Label-Efficient Cross-Modality Generalization for Liver Segmentation in Multi-Phase MRI
Quang-Khai Bui-Tran, Minh-Toan Dinh, Thanh-Huy Nguyen, Ba-Thinh Lam, Mai-Anh Vu, Ulas Bagci
TL;DR
The paper tackles liver segmentation in multi-phase MRI under extreme annotation scarcity and cross-vendor heterogeneity. It introduces a label-efficient framework that fuses a foundation-model backbone (STU-Net) with cross pseudo supervision to exploit unlabeled GED4 and non-contrast volumes, enabled by nnU-Net preprocessing and ATLAS-based pretraining. Results on the LiQA dataset show strong performance in GED4 (DSC ≈ 0.969) and competitive non-contrast segmentation (e.g., T1WI DSC ≈ 0.947, T2WI DSC ≈ 0.767), demonstrating robust cross-modality generalization and transferability across centers. The approach avoids spatial registration, supports real-world clinical imaging tasks, and highlights the value of combining foundation-model adaptation with semi-supervised learning for label-efficient medical image analysis.
Abstract
Accurate liver segmentation in multi-phase MRI is vital for liver fibrosis assessment, yet labeled data is often scarce and unevenly distributed across imaging modalities and vendor systems.

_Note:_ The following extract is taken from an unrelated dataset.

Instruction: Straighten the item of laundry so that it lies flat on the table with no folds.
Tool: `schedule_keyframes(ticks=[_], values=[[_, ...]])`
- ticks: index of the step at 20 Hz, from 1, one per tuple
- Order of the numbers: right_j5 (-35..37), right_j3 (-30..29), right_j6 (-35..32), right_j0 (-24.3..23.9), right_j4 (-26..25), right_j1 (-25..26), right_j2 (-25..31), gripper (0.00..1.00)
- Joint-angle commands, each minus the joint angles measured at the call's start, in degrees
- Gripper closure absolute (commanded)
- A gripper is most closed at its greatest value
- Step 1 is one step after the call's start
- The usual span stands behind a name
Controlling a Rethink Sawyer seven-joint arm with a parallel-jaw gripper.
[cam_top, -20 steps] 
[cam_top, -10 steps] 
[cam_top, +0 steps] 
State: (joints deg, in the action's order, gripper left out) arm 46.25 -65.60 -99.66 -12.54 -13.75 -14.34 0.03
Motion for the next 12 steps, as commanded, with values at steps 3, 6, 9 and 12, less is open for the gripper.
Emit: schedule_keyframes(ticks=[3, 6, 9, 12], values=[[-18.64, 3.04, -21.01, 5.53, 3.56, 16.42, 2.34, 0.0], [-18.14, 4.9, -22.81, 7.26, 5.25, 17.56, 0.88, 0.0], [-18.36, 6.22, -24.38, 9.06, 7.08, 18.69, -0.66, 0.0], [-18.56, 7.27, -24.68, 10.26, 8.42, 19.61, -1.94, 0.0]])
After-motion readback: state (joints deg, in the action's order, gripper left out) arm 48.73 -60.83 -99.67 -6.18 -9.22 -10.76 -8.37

We propose a label-efficient segmentation approach that promotes cross-modality generalization under real-world conditions, where GED4 hepatobiliary-phase annotations are limited, non-contrast sequences (T1WI, T2WI, DWI) are unlabeled, and spatial misalignment and missing phases are common. Our method integrates a foundation-scale 3D segmentation backbone adapted via fine-tuning, co-training with cross pseudo supervision to leverage unlabeled volumes, and a standardized preprocessing pipeline. Without requiring spatial registration, the model learns to generalize across MRI phases and vendors, demonstrating robust segmentation performance in both labeled and unlabeled domains. Our results exhibit the effectiveness of our proposed label-efficient baseline for liver segmentation in multi-phase, multi-vendor MRI and highlight the potential of combining foundation model adaptation with co-training for real-world clinical imaging tasks.